Ich befinde mich nun in der 9. Woche eines mittelvolumigen medialen Bandscheibenvorfalls in der LWS LWK 5/5 WK 1 mit rechtsführender Affektion der S1 Wurzel beidseitig im Recessus. Dieser wurde bisher konservativ behandelt.
Ich bekomme Physiotherapie, Akupunktur (bisher 5 Behandlungen) und hatte anfangs Schmerzmittel und war zur Osteopressur.
Wie lange würde denn noch eine PRT in Frage kommen?
Ich würde es gern noch weiterhin ohne PRT probieren, habe aber Angst, dass diese Methode dann in ihrer Wirksamkeit nachlässt.
Ich habe derzeit immer mal wieder Kribbeln im rechten Oberschenkel und ich denke es sind Nervenschmerzen im rechten Bein. Auch im Rücken kniepert es.
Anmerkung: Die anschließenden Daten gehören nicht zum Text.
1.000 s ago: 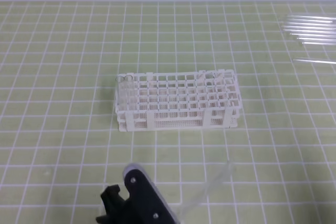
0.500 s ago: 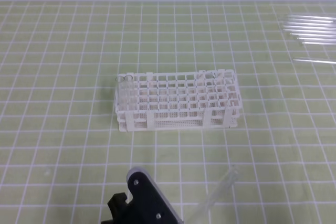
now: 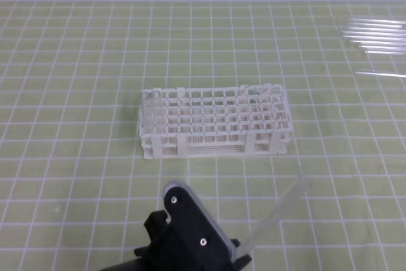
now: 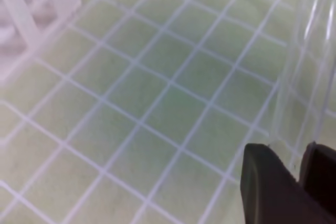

Fühlt sich aber eher nach Verkürzungen und Verspannungen.
Grundsätzlich bin ich ziemlich mobil, laufe oft zwischen 10.000-17.000 Schritte.
Darf ich weiterhin einfach Geduld haben und bin mit den Behandlungen auf einem guten Weg oder sollten das Kribbeln nun schon weg sein?
In den ersten paar Ragen konnte ich so gut wir nicht laufen, sitzen fiel mir auch lange schwer. Laufen ging wieder nach 2-3 Tagen und sitzen geht mittlerweile auch schon viel besser, jedoch noch mit Einschränkungen.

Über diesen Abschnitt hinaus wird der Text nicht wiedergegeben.